**Task directions:** Up to and including the line that contains "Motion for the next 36", repeat each line of the data exactly, starting from the first.
*** Extracted data ***
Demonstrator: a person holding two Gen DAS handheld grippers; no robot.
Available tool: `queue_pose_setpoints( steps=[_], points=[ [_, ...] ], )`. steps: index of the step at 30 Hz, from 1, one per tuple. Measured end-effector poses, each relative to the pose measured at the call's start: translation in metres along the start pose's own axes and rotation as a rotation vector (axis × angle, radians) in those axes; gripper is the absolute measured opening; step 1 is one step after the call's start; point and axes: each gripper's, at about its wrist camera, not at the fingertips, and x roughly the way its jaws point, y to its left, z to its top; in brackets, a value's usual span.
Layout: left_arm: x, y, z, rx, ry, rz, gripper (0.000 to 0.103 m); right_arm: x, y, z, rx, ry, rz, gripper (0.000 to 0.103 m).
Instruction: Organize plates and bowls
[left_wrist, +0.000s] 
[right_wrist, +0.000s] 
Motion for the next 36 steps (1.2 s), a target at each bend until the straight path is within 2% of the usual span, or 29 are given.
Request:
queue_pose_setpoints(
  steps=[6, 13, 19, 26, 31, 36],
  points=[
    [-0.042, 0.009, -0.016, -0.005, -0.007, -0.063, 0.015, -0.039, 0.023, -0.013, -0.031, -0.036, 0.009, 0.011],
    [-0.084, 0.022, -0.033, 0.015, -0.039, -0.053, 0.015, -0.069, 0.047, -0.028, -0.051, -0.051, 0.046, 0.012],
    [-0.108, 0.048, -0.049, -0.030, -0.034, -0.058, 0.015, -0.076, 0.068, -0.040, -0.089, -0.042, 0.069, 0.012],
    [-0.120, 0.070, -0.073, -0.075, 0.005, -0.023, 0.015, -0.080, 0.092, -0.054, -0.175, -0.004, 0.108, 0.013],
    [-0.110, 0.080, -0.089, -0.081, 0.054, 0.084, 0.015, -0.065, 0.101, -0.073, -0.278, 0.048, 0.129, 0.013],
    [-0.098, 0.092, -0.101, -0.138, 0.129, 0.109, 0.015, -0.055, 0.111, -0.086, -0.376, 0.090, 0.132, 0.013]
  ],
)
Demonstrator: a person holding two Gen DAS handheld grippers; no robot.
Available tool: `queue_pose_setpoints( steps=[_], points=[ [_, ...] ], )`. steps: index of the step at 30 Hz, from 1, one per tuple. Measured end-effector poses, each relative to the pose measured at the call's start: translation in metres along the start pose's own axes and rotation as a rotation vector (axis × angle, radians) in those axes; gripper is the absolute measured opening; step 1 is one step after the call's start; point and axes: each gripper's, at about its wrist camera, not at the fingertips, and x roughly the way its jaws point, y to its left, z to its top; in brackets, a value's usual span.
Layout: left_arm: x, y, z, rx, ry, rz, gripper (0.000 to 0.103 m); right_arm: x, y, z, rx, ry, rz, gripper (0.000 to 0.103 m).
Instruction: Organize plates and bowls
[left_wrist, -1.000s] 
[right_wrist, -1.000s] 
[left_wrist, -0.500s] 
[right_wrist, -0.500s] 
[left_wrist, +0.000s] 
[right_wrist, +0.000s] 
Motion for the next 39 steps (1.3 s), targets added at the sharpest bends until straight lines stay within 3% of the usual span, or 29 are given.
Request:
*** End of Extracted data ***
**Answer area:**
Demonstrator: a person holding two Gen DAS handheld grippers; no robot.
Available tool: `queue_pose_setpoints( steps=[_], points=[ [_, ...] ], )`. steps: index of the step at 30 Hz, from 1, one per tuple. Measured end-effector poses, each relative to the pose measured at the call's start: translation in metres along the start pose's own axes and rotation as a rotation vector (axis × angle, radians) in those axes; gripper is the absolute measured opening; step 1 is one step after the call's start; point and axes: each gripper's, at about its wrist camera, not at the fingertips, and x roughly the way its jaws point, y to its left, z to its top; in brackets, a value's usual span.
Layout: left_arm: x, y, z, rx, ry, rz, gripper (0.000 to 0.103 m); right_arm: x, y, z, rx, ry, rz, gripper (0.000 to 0.103 m).
Instruction: Organize plates and bowls
[left_wrist, +0.000s] 
[right_wrist, +0.000s] 
Motion for the next 36 steps (1.2 s), a target at each bend until the straight path is within 2% of the usual span, or 29 are given.

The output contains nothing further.